With no edits of any kind, print each record that follows.

**Data provided**

□ □ □ □ □ □ □

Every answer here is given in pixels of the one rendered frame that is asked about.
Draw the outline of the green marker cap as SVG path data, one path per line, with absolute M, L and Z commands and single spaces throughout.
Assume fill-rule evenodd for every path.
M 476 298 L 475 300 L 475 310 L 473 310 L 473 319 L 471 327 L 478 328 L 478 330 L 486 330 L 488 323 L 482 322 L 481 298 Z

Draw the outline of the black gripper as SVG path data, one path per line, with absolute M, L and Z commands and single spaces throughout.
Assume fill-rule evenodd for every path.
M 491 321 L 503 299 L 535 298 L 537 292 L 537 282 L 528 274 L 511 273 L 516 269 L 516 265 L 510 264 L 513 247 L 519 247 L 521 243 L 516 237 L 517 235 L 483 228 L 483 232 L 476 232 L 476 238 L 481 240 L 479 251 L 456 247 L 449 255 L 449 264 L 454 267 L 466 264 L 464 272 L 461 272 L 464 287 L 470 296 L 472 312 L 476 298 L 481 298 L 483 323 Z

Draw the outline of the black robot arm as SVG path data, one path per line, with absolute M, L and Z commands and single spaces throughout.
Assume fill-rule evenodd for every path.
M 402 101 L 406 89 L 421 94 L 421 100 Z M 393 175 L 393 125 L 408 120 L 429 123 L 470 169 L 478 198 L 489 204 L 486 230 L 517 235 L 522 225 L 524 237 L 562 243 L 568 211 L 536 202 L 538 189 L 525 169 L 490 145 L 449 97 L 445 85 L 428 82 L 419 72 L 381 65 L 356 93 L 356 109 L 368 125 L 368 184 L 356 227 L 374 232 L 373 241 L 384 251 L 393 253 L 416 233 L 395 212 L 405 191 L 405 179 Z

□ □ □ □ □ □ □

**Your solution**
Every answer here is given in pixels of the one rendered frame that is asked about.
Draw the outline of the green marker cap as SVG path data, one path per line, with absolute M, L and Z commands and single spaces throughout.
Assume fill-rule evenodd for every path.
M 476 298 L 475 300 L 475 310 L 473 310 L 473 319 L 471 327 L 478 328 L 478 330 L 486 330 L 488 323 L 482 322 L 481 298 Z

Draw the outline of the black gripper as SVG path data, one path per line, with absolute M, L and Z commands and single spaces throughout.
Assume fill-rule evenodd for every path.
M 491 321 L 503 299 L 535 298 L 537 292 L 537 282 L 528 274 L 511 273 L 516 269 L 516 265 L 510 264 L 513 247 L 519 247 L 521 243 L 516 237 L 517 235 L 483 228 L 483 232 L 476 232 L 476 238 L 481 240 L 479 251 L 456 247 L 449 255 L 449 264 L 454 267 L 466 264 L 464 272 L 461 272 L 464 287 L 470 296 L 472 312 L 476 298 L 481 298 L 483 323 Z

Draw the outline of the black robot arm as SVG path data, one path per line, with absolute M, L and Z commands and single spaces throughout.
Assume fill-rule evenodd for every path.
M 402 101 L 406 89 L 421 94 L 421 100 Z M 393 175 L 393 125 L 408 120 L 429 123 L 470 169 L 478 198 L 489 204 L 486 230 L 517 235 L 522 225 L 524 237 L 562 243 L 568 211 L 536 202 L 538 189 L 525 169 L 490 145 L 449 97 L 445 85 L 428 82 L 419 72 L 381 65 L 356 93 L 356 109 L 368 125 L 368 184 L 356 227 L 374 232 L 373 241 L 384 251 L 393 253 L 416 233 L 395 212 L 405 191 L 405 179 Z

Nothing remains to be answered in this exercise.